- [Directions]
Output exactly the lines that run from the top of the entries to the line holding "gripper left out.", including both of those lines.

- [Exercise inputs]
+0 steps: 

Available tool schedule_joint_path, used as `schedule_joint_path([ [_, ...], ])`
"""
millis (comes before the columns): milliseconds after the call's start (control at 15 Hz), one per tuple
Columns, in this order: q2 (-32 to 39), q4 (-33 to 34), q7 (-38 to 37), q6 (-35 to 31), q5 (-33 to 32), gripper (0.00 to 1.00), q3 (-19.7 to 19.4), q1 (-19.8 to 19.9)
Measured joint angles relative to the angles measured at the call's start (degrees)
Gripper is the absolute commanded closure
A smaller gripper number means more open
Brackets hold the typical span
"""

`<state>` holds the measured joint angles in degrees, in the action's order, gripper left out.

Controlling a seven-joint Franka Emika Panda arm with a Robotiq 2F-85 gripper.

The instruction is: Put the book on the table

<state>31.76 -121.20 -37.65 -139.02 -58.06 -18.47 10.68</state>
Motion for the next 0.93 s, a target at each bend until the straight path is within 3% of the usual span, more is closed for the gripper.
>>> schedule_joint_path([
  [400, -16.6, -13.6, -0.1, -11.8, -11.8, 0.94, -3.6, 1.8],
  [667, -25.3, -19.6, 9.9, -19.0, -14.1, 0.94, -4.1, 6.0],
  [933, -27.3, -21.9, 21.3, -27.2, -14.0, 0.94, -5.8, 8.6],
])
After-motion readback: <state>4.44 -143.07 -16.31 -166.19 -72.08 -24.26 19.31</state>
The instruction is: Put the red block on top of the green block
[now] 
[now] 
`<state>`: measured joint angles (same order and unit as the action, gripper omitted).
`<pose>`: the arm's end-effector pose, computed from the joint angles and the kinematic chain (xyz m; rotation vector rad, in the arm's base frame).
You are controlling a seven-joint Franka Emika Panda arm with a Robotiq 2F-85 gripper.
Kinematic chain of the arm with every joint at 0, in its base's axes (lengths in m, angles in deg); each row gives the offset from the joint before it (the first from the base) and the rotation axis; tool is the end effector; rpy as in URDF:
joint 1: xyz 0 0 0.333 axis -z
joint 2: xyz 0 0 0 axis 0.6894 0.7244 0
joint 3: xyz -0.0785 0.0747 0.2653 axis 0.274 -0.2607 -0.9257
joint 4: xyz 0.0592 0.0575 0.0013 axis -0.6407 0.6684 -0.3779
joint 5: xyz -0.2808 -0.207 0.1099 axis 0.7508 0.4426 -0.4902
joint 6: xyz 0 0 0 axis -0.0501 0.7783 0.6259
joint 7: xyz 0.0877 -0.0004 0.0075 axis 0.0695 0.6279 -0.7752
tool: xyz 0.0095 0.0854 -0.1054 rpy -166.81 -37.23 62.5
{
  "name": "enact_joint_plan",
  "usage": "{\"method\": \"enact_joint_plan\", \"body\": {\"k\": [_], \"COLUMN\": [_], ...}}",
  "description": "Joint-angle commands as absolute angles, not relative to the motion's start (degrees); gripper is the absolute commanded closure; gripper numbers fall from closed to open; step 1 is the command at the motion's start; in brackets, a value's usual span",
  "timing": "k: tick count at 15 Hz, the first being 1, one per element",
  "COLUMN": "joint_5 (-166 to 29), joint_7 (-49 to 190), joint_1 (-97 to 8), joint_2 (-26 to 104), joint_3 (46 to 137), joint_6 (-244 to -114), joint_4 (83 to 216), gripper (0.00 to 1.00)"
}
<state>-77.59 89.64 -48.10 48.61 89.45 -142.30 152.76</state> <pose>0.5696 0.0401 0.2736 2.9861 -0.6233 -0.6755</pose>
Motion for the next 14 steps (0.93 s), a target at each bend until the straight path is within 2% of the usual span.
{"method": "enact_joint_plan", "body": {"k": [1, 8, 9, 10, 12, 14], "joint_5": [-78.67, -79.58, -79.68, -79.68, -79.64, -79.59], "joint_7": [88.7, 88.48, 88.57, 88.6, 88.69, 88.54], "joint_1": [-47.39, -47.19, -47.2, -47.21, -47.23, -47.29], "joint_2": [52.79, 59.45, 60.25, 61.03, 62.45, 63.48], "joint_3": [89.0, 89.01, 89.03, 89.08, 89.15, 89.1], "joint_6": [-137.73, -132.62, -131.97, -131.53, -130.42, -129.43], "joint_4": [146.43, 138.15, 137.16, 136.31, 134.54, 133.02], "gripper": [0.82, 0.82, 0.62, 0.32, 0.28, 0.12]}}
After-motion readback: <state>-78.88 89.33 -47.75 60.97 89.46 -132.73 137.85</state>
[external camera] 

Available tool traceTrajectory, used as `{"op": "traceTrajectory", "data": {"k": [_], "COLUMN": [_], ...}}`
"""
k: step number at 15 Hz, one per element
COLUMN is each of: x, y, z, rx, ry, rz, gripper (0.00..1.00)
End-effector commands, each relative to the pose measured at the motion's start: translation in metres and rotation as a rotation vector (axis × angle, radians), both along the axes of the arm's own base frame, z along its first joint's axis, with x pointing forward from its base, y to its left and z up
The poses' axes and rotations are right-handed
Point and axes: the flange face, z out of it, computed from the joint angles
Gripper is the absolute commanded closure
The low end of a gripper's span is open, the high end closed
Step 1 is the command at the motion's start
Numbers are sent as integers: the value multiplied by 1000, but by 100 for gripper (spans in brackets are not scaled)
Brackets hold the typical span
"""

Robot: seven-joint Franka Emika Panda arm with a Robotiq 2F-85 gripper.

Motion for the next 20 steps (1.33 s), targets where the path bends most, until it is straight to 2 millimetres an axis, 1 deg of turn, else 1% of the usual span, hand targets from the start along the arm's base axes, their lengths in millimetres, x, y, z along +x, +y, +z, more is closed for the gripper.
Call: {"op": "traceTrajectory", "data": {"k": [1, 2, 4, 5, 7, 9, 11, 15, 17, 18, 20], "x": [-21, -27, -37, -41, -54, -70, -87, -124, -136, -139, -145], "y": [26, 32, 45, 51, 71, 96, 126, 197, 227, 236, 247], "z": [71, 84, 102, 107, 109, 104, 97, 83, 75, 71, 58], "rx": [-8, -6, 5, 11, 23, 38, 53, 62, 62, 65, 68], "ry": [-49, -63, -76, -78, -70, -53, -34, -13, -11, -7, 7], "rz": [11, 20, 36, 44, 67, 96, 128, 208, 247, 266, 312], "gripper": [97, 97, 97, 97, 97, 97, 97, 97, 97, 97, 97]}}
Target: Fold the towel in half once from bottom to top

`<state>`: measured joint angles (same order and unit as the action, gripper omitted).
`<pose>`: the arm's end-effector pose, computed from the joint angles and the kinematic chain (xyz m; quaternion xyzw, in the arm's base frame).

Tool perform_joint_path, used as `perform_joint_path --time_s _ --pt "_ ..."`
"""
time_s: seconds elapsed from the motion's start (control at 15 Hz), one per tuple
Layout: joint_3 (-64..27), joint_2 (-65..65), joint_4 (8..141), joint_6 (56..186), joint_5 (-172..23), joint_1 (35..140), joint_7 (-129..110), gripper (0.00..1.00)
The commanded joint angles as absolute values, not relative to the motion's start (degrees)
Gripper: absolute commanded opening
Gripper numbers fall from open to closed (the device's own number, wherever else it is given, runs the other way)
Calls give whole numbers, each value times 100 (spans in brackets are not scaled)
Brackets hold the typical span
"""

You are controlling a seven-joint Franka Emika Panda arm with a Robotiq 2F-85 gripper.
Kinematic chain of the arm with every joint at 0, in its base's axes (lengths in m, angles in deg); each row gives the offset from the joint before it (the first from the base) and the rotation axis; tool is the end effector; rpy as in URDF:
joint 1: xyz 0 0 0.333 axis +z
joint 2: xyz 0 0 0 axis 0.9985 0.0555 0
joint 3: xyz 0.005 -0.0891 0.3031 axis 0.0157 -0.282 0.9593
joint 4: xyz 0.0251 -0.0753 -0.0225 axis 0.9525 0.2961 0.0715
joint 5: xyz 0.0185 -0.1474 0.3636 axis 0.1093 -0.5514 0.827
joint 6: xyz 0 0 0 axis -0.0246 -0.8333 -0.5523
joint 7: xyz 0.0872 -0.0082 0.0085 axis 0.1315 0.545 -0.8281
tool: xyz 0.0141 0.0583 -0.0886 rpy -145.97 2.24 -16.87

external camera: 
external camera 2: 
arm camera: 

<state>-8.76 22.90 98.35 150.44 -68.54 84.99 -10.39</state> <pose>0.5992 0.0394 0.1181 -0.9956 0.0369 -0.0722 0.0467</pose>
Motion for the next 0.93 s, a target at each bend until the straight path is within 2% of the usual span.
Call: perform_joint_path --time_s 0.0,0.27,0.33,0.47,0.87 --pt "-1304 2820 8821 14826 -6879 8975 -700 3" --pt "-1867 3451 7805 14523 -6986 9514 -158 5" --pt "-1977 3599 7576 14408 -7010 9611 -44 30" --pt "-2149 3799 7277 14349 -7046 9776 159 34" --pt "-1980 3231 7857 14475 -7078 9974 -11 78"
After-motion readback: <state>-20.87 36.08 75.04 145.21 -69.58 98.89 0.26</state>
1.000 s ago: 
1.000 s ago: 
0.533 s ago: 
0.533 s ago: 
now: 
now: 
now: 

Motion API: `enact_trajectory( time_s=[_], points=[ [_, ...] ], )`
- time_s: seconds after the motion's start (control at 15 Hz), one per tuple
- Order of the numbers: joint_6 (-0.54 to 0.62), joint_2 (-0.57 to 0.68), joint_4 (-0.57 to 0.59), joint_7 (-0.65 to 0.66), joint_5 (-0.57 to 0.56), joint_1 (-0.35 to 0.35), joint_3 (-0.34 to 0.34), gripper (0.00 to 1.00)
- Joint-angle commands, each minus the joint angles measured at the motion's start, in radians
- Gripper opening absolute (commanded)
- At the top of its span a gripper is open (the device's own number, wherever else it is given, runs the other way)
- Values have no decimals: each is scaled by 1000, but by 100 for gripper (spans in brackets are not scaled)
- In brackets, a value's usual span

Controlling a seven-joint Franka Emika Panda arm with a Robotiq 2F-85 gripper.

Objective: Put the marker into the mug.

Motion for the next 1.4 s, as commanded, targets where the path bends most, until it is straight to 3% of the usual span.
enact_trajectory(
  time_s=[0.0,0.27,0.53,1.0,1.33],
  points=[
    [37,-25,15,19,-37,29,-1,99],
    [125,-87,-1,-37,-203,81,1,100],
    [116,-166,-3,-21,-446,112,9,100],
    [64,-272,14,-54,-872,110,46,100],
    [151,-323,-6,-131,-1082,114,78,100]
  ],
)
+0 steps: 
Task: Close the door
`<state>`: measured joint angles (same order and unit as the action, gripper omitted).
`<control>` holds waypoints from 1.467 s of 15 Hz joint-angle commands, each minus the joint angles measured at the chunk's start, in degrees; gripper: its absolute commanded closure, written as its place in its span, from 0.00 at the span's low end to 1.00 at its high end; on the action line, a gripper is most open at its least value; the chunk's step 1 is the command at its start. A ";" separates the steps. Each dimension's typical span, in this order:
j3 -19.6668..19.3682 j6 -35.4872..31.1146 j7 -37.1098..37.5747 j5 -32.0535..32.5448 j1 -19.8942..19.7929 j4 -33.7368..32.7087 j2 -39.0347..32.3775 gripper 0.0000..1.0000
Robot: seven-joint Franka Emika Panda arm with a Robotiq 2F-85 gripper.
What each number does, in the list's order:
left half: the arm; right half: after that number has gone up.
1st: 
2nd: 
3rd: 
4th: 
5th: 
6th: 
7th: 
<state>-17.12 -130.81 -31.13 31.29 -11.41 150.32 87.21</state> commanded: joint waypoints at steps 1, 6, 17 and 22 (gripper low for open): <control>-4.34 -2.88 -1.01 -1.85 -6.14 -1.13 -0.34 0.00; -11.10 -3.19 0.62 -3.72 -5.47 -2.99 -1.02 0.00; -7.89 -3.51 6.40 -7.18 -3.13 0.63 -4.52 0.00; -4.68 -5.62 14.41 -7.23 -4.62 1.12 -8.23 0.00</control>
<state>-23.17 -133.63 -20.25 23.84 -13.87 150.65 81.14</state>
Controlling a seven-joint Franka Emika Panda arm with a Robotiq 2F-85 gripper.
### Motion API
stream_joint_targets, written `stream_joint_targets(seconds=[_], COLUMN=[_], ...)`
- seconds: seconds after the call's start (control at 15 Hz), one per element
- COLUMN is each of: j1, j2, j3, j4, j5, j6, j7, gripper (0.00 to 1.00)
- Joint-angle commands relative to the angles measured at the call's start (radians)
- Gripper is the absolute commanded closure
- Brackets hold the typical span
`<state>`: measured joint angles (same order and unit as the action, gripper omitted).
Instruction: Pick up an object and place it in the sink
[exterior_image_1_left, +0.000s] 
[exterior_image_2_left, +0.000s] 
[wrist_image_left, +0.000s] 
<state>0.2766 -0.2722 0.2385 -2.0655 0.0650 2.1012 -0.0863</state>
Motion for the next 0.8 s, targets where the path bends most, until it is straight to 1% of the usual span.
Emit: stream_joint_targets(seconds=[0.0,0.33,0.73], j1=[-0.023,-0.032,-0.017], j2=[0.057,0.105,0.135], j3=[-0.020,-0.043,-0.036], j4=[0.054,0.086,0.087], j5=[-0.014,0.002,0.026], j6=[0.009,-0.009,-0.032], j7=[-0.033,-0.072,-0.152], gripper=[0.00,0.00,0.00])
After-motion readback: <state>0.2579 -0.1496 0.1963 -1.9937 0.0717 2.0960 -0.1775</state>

- [Expected output]
+0 steps: 

Available tool schedule_joint_path, used as `schedule_joint_path([ [_, ...], ])`
"""
millis (comes before the columns): milliseconds after the call's start (control at 15 Hz), one per tuple
Columns, in this order: q2 (-32 to 39), q4 (-33 to 34), q7 (-38 to 37), q6 (-35 to 31), q5 (-33 to 32), gripper (0.00 to 1.00), q3 (-19.7 to 19.4), q1 (-19.8 to 19.9)
Measured joint angles relative to the angles measured at the call's start (degrees)
Gripper is the absolute commanded closure
A smaller gripper number means more open
Brackets hold the typical span
"""

`<state>` holds the measured joint angles in degrees, in the action's order, gripper left out.

What came before is the finished answer.